*Exercise*:
Print only the line with "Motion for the" and the lines after it, ending with the last line of the material, each exactly as it stands.
Information supplied Block Start
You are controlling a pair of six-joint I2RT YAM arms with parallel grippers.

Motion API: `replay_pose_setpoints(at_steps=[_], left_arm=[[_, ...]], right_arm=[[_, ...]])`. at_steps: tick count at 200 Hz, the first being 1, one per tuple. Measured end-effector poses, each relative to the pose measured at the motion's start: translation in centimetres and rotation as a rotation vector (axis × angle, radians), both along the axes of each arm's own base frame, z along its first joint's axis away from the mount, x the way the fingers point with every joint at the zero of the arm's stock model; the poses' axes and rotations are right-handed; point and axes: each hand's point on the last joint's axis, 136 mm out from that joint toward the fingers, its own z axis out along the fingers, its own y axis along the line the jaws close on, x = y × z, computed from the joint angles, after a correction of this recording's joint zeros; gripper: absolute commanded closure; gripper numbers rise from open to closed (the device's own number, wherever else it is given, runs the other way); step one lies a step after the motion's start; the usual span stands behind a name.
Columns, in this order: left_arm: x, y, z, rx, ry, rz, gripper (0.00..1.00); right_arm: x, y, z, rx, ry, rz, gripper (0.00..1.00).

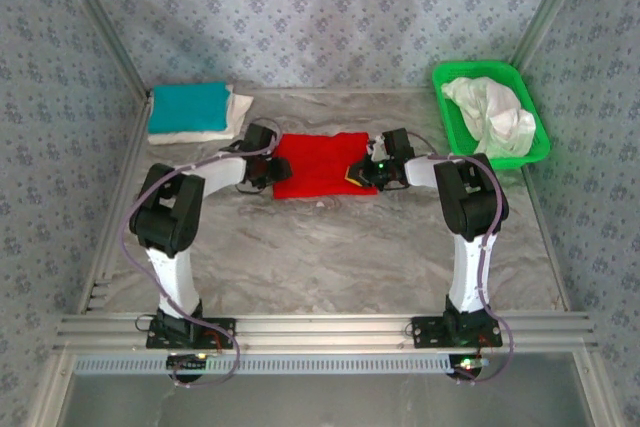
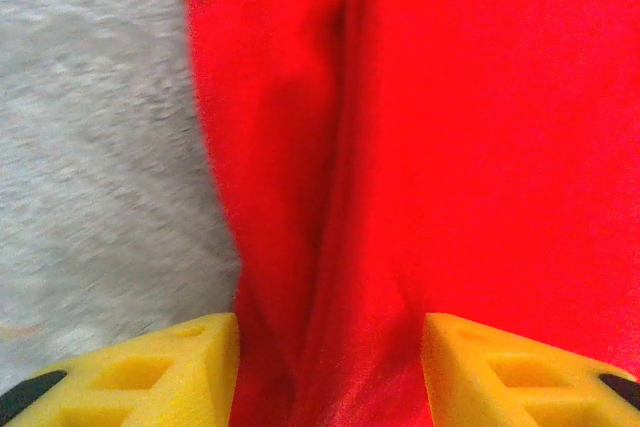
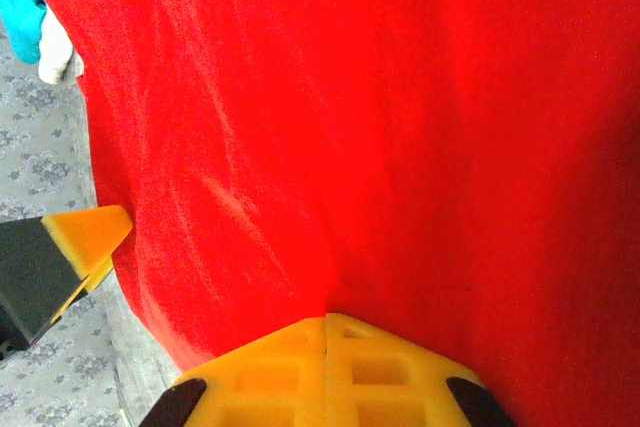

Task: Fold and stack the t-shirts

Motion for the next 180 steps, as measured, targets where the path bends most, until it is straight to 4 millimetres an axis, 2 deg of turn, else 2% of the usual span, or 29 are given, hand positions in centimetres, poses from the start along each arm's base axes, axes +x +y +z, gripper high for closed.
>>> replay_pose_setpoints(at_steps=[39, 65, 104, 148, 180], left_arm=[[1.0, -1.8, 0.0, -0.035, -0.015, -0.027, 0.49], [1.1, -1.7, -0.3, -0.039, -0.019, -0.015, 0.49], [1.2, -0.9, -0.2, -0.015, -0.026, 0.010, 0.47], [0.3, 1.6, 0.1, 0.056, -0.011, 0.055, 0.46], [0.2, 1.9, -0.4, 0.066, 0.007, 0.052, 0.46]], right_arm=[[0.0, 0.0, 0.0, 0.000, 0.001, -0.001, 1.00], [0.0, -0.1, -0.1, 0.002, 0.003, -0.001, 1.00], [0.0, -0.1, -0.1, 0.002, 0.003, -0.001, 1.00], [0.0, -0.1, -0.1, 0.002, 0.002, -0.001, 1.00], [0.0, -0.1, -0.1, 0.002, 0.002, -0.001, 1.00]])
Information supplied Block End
*Problem solution*:
Motion for the next 180 steps, as measured, targets where the path bends most, until it is straight to 4 millimetres an axis, 2 deg of turn, else 2% of the usual span, or 29 are given, hand positions in centimetres, poses from the start along each arm's base axes, axes +x +y +z, gripper high for closed.
>>> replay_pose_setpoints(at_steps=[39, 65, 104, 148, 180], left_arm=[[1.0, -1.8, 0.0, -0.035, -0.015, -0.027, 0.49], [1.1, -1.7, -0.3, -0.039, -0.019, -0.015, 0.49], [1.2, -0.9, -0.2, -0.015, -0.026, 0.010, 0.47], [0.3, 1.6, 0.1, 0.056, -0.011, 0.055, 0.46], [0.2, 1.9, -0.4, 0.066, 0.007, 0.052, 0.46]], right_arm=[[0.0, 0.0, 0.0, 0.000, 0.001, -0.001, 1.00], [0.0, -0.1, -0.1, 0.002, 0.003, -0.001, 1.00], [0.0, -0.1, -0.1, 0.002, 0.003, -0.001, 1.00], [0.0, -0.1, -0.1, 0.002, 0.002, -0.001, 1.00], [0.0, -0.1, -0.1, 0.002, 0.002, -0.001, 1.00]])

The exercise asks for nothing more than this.